- WHAT YOU ARE ASKED TO DO:
Quote, word for word, the line containing "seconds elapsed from" and all lines that follow it to the end of the records, with no pictures.
(LISTED RECORDS)
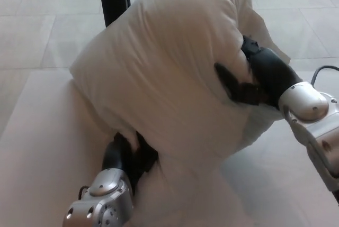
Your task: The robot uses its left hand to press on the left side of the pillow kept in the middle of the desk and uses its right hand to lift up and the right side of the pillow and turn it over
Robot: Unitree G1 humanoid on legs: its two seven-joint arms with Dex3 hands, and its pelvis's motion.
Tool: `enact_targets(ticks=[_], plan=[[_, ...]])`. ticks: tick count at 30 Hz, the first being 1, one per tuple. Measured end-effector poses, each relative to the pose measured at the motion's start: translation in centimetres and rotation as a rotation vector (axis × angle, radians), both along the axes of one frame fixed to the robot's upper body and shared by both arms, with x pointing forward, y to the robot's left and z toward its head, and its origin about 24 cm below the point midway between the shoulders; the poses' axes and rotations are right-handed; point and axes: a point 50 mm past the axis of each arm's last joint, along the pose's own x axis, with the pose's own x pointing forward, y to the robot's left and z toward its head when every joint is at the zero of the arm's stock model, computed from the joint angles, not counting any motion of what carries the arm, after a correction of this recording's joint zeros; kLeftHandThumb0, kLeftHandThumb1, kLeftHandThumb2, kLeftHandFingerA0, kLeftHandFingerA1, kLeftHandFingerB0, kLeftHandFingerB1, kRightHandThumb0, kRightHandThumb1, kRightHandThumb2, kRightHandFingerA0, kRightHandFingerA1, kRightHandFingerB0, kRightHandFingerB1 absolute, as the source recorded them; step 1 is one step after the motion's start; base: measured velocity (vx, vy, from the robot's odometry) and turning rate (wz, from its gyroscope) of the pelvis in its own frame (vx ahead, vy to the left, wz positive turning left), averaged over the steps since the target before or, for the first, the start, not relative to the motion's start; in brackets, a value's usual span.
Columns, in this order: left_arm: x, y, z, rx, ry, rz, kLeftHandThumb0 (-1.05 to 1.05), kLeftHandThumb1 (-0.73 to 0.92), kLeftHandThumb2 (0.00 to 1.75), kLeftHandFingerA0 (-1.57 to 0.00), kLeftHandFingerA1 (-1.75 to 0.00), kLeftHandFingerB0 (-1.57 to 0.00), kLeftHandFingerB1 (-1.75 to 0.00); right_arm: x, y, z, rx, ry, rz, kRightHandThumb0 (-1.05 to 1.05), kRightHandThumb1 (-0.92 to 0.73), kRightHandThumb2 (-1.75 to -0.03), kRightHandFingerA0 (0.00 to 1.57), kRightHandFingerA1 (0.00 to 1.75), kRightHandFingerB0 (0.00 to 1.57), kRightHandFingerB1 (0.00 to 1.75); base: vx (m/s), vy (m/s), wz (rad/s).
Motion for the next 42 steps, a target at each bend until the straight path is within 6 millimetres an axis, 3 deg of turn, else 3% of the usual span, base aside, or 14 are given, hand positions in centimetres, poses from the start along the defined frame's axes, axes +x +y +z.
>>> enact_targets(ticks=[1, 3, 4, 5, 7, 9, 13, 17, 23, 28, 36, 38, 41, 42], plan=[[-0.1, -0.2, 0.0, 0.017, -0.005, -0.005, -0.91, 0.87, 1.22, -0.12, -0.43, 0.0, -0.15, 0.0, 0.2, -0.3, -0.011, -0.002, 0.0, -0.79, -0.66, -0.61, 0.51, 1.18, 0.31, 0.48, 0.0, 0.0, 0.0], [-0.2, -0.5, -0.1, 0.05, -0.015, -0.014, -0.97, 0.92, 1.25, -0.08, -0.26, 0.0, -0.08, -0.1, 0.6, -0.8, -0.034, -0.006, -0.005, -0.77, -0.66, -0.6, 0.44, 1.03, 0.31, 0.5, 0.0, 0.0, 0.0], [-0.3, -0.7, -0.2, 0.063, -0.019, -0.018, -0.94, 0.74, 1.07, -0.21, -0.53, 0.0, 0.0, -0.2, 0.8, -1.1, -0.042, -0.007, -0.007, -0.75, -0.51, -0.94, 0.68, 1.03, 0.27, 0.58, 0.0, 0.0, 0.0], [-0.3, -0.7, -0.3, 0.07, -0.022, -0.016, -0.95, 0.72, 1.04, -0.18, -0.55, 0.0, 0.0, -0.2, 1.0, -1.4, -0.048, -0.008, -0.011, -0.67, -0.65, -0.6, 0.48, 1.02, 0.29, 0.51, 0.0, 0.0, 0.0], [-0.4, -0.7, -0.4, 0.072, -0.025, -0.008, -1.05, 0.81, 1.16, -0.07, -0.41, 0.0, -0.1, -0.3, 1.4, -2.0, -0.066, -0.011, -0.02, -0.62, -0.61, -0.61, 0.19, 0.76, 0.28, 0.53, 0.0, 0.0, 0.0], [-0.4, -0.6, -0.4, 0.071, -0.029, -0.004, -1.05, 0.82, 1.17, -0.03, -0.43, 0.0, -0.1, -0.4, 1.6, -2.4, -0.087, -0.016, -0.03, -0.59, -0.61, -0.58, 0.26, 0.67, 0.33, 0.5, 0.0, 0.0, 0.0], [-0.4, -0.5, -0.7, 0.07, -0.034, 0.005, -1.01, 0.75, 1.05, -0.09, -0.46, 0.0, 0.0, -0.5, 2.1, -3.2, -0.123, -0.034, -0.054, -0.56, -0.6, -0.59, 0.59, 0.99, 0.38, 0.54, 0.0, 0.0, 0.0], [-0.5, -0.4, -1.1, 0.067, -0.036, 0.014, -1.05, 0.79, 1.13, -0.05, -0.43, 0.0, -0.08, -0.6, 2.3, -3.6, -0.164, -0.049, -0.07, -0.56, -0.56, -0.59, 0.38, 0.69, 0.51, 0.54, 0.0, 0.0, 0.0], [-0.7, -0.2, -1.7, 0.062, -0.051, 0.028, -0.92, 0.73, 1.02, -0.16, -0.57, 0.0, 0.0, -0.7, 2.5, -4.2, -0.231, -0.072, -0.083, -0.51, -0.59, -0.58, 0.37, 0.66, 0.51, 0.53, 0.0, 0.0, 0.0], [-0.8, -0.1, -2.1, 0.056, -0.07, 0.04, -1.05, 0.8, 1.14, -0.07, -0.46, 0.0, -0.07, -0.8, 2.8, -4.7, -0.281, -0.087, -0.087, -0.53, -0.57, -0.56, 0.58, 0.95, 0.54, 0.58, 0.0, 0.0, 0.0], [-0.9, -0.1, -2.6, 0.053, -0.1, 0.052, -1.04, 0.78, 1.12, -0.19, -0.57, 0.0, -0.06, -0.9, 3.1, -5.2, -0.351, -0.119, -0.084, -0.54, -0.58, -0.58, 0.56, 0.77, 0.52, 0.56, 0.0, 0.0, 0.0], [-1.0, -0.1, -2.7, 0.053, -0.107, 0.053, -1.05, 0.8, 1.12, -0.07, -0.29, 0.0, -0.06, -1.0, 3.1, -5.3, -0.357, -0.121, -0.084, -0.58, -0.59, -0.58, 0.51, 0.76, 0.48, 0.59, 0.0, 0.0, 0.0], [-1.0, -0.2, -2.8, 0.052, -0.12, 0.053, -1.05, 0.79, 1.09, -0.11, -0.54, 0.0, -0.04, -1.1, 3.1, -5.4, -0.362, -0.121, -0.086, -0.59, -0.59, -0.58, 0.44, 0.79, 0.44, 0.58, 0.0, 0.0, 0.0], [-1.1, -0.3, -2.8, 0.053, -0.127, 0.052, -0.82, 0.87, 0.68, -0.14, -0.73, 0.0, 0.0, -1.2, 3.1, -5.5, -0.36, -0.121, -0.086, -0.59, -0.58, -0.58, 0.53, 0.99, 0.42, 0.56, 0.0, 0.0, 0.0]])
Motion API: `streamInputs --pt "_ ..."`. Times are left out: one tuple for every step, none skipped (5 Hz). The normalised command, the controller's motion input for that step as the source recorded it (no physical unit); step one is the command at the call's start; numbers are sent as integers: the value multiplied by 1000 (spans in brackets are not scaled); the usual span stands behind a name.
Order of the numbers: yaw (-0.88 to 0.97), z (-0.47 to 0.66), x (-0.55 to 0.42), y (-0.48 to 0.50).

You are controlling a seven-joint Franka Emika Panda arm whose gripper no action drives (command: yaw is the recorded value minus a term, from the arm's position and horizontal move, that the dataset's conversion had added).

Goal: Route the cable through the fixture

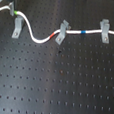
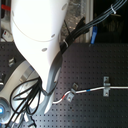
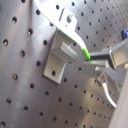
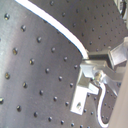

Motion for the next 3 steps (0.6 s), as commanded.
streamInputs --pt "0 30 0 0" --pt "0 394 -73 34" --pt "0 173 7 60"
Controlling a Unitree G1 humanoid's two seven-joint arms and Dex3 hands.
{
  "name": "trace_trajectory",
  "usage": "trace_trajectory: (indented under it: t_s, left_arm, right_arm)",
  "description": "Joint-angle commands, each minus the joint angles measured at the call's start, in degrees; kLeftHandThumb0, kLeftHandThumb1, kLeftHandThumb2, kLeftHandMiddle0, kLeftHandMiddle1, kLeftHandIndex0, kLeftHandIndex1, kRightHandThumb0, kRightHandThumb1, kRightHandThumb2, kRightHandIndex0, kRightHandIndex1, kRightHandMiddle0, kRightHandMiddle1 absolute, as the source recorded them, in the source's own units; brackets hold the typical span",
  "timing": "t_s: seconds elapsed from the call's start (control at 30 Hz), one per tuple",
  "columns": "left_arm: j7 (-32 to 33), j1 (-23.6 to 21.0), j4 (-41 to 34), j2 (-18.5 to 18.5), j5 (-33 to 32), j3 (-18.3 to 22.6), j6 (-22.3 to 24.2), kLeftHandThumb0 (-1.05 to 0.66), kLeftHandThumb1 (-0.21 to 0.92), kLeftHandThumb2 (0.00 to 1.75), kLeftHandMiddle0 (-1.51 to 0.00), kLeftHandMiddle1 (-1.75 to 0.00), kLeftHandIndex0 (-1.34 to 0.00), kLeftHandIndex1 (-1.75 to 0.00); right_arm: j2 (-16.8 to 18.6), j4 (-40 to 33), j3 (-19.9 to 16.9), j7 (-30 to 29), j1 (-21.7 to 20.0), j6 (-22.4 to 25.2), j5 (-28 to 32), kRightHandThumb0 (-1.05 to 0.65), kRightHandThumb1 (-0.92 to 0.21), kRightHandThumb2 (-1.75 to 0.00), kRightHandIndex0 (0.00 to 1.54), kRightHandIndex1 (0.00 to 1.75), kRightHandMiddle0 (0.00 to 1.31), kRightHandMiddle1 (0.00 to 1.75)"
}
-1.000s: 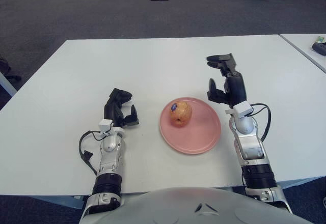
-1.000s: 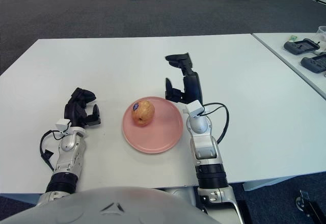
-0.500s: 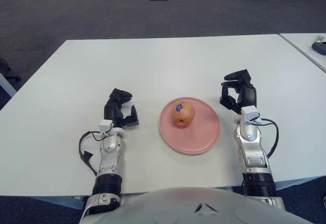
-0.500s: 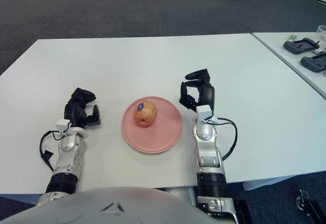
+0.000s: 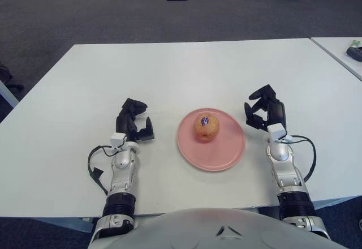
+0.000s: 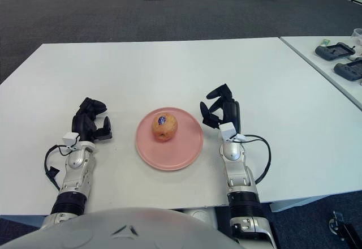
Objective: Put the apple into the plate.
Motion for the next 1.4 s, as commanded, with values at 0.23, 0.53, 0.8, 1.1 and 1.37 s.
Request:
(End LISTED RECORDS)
- ANSWER TO THIS TASK:
  "timing": "t_s: seconds elapsed from the call's start (control at 30 Hz), one per tuple",
  "columns": "left_arm: j7 (-32 to 33), j1 (-23.6 to 21.0), j4 (-41 to 34), j2 (-18.5 to 18.5), j5 (-33 to 32), j3 (-18.3 to 22.6), j6 (-22.3 to 24.2), kLeftHandThumb0 (-1.05 to 0.66), kLeftHandThumb1 (-0.21 to 0.92), kLeftHandThumb2 (0.00 to 1.75), kLeftHandMiddle0 (-1.51 to 0.00), kLeftHandMiddle1 (-1.75 to 0.00), kLeftHandIndex0 (-1.34 to 0.00), kLeftHandIndex1 (-1.75 to 0.00); right_arm: j2 (-16.8 to 18.6), j4 (-40 to 33), j3 (-19.9 to 16.9), j7 (-30 to 29), j1 (-21.7 to 20.0), j6 (-22.4 to 25.2), j5 (-28 to 32), kRightHandThumb0 (-1.05 to 0.65), kRightHandThumb1 (-0.92 to 0.21), kRightHandThumb2 (-1.75 to 0.00), kRightHandIndex0 (0.00 to 1.54), kRightHandIndex1 (0.00 to 1.75), kRightHandMiddle0 (0.00 to 1.31), kRightHandMiddle1 (0.00 to 1.75)"
}
-1.000s: 
-1.000s: 
-0.500s: 
-0.500s: 
+0.000s: 
+0.000s: 
Objective: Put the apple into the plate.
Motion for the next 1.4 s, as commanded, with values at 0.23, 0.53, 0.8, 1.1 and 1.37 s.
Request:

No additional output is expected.